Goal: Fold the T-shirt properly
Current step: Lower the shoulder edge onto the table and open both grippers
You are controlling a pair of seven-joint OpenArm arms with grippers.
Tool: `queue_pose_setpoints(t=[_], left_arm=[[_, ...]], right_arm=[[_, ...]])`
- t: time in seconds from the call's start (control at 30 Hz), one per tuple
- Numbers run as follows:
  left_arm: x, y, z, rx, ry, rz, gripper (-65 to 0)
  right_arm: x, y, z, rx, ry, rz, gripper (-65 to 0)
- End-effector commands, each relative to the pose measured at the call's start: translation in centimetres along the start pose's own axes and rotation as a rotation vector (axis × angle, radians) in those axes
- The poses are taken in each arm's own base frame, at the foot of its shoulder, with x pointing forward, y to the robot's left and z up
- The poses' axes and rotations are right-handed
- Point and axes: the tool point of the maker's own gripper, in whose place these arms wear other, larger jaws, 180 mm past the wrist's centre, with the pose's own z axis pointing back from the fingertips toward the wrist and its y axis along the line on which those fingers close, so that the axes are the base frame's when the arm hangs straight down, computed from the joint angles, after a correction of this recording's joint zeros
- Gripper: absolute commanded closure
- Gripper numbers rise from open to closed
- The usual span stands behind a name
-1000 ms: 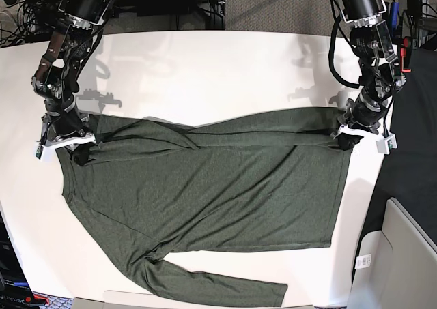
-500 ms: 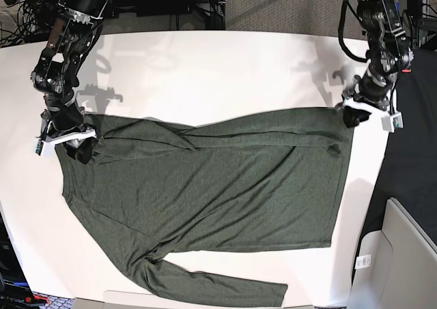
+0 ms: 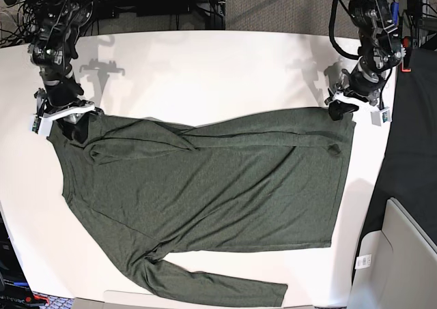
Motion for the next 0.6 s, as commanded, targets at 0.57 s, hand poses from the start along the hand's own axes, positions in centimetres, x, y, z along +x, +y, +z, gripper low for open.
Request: queue_pose_setpoints(t=[0.57], left_arm=[[1.5,-0.7,-3.0,-0.029,-0.014,0.075,-12.2]], right_arm=[[0.1,-0.8,2.1,-0.007,-0.025,-0.006,-17.2]])
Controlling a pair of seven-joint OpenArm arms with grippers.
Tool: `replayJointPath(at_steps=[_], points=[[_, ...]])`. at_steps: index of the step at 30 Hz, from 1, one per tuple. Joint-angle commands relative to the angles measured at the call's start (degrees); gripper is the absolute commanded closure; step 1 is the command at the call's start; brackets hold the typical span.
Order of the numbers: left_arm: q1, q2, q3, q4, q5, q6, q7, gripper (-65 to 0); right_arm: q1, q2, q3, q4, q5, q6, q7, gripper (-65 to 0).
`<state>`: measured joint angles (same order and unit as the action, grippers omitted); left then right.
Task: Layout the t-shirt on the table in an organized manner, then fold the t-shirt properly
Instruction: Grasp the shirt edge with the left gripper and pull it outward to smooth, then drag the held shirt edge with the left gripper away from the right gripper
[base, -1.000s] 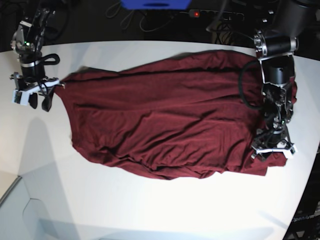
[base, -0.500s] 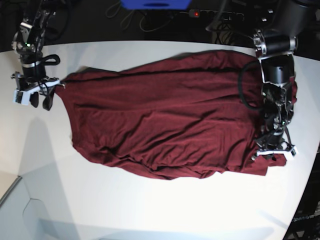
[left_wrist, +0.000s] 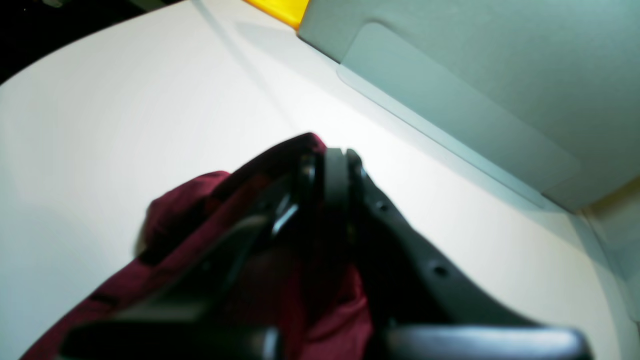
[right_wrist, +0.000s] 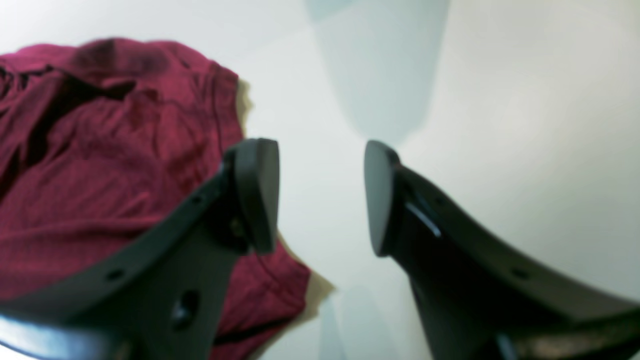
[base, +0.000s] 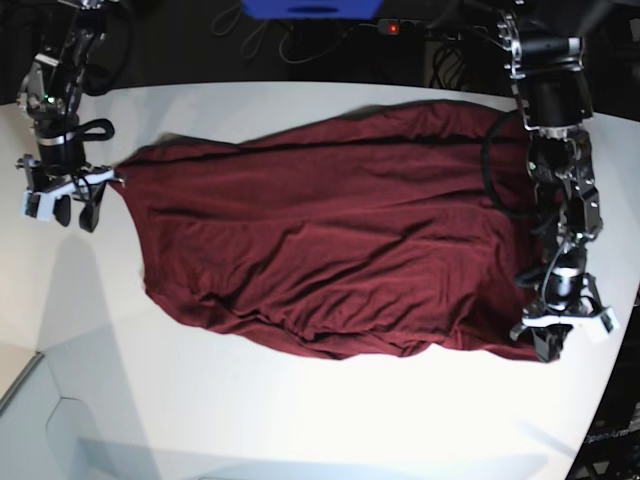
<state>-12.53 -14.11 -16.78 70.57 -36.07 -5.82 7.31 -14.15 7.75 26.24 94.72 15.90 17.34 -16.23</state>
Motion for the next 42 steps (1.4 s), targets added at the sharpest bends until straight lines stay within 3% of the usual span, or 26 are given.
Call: replayJointPath(at_steps=[1,12,19,27,32,42], points=[[-0.08,-0.62,-0.32,1.57,-0.19,-0.37,-1.29,-0.1,1.27,0.74,0.18,1.15,0.67,0.11,1.86,-28.1],[8.97,-0.62,-8.5,3.94,-0.19,-0.37,-1.29,-0.1,4.7,1.35,-2.99,1.41,0.67,0.11,1.86,-28.1],[10.82,-0.79,-11.31,2.18,-0.01,-0.46,-1.29,-0.1,7.87,4.96,-13.98,0.98,0.67,0.11,1.77,-28.2],[12.84,-0.97,-12.72,1.74,0.25,-0.64,-1.29,-0.1,11.3,3.46,-23.21,-5.44,0.67,0.11,1.86,-28.1],[11.79,-0.97,-12.46,2.27,0.34,-0.64,-1.29,-0.1,11.56,2.14,-24.44,-8.87,0.67,0.11,2.21,-28.1],[-1.93,-1.14,-10.61,-5.03,0.43,-0.64,-1.2,-0.1,10.94,1.97,-26.2,-16.34,0.67,0.11,2.38,-28.0]])
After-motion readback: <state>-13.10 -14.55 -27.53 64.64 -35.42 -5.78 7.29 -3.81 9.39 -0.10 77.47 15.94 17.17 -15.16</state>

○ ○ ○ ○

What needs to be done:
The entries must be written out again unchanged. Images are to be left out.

Answer to this task:
Goal: Fold the T-shirt properly
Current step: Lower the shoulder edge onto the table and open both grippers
You are controlling a pair of seven-joint OpenArm arms with grippers.
Tool: `queue_pose_setpoints(t=[_], left_arm=[[_, ...]], right_arm=[[_, ...]])`
- t: time in seconds from the call's start (control at 30 Hz), one per tuple
- Numbers run as follows:
  left_arm: x, y, z, rx, ry, rz, gripper (-65 to 0)
  right_arm: x, y, z, rx, ry, rz, gripper (-65 to 0)
- End-effector commands, each relative to the pose measured at the call's start: translation in centimetres along the start pose's own axes and rotation as a rotation vector (axis × angle, radians) in those axes
- The poses are taken in each arm's own base frame, at the foot of its shoulder, with x pointing forward, y to the robot's left and z up
- The poses' axes and rotations are right-handed
- Point and axes: the tool point of the maker's own gripper, in whose place these arms wear other, larger jaws, 180 mm past the wrist's centre, with the pose's own z axis pointing back from the fingertips toward the wrist and its y axis along the line on which those fingers close, so that the axes are the base frame's when the arm hangs straight down, computed from the joint angles, after a correction of this recording's joint zeros
- Gripper: absolute commanded closure
- Gripper numbers rise from open to closed
- The usual span stands behind a name
-1000 ms: 
-500 ms: 
+0 ms: 
Motion for the next 0.6 s, as commanded, targets at 0.57 s, hand poses from the start along the hand's own axes, positions in centimetres, x, y, z along +x, +y, +z, gripper low for open.
Request: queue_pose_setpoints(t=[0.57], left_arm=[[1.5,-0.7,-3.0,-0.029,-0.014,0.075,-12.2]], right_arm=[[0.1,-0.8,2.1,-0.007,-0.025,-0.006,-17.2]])
Controlling a pair of seven-joint OpenArm arms with grippers.
Tool: `replayJointPath(at_steps=[_], points=[[_, ...]])`. at_steps: index of the step at 30 Hz, from 1, one per tuple. Joint-angle commands relative to the angles measured at the call's start (degrees); gripper is the absolute commanded closure; step 1 is the command at the call's start; brackets hold the typical span.
Order of the numbers: left_arm: q1, q2, q3, q4, q5, q6, q7, gripper (-65 to 0); right_arm: q1, q2, q3, q4, q5, q6, q7, gripper (-65 to 0).
`<state>`: measured joint angles (same order and unit as the action, grippers omitted); left then right.
Task: Layout the t-shirt on the table in an organized manner, then fold the t-shirt properly
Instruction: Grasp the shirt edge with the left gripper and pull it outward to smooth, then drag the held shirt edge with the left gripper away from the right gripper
[base, -1.000s] 
[base, -0.500s] 
[left_wrist, +0.000s] 
[right_wrist, +0.000s] 
[base, +0.000s] 
<state>-12.53 -14.11 -16.78 70.57 -36.07 -5.82 7.31 -14.15 7.75 26.24 94.72 15.90 17.34 -16.23</state>
Motion for the next 42 steps (1.4 s), targets added at the sharpest bends until straight lines stay within 3% of the usual span, or 26 are given.
Call: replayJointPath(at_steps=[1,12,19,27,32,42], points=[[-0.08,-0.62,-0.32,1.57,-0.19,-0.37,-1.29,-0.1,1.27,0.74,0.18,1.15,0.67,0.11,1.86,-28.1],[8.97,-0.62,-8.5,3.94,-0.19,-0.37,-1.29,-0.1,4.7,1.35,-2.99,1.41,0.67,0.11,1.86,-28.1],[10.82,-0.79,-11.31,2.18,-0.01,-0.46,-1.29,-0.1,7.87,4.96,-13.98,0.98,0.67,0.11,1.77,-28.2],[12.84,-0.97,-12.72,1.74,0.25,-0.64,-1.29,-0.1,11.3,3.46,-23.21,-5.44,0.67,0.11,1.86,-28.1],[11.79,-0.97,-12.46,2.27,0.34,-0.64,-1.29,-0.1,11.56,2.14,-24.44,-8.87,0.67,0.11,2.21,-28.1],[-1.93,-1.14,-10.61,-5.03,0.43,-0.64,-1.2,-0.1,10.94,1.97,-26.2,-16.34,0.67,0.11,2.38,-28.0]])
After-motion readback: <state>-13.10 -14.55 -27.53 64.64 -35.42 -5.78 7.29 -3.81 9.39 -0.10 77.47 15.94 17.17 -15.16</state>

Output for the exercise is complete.